WHAT YOU HAVE TO DO:
Copy out every line of the data where the word "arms" is found.

***

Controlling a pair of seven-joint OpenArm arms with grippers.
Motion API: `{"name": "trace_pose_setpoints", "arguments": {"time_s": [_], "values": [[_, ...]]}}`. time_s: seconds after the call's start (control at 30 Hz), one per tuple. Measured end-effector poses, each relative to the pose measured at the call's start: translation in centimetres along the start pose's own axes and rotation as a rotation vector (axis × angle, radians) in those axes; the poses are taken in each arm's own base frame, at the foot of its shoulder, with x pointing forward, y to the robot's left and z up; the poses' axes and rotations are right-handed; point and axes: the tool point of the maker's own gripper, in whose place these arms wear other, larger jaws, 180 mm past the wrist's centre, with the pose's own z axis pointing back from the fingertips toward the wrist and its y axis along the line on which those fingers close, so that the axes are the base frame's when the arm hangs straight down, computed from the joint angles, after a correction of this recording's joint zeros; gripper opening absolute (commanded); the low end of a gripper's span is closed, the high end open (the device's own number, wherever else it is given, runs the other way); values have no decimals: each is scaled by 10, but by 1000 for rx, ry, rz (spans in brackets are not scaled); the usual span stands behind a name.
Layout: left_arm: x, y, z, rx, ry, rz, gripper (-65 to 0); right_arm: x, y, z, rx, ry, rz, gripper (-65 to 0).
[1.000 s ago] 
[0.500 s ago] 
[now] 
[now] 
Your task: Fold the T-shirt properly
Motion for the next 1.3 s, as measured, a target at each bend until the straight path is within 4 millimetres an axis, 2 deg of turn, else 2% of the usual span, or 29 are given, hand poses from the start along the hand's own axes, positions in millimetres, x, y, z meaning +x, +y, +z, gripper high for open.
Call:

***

TASK RESULT:
Controlling a pair of seven-joint OpenArm arms with grippers.
Motion API: `{"name": "trace_pose_setpoints", "arguments": {"time_s": [_], "values": [[_, ...]]}}`. time_s: seconds after the call's start (control at 30 Hz), one per tuple. Measured end-effector poses, each relative to the pose measured at the call's start: translation in centimetres along the start pose's own axes and rotation as a rotation vector (axis × angle, radians) in those axes; the poses are taken in each arm's own base frame, at the foot of its shoulder, with x pointing forward, y to the robot's left and z up; the poses' axes and rotations are right-handed; point and axes: the tool point of the maker's own gripper, in whose place these arms wear other, larger jaws, 180 mm past the wrist's centre, with the pose's own z axis pointing back from the fingertips toward the wrist and its y axis along the line on which those fingers close, so that the axes are the base frame's when the arm hangs straight down, computed from the joint angles, after a correction of this recording's joint zeros; gripper opening absolute (commanded); the low end of a gripper's span is closed, the high end open (the device's own number, wherever else it is given, runs the other way); values have no decimals: each is scaled by 10, but by 1000 for rx, ry, rz (spans in brackets are not scaled); the usual span stands behind a name.

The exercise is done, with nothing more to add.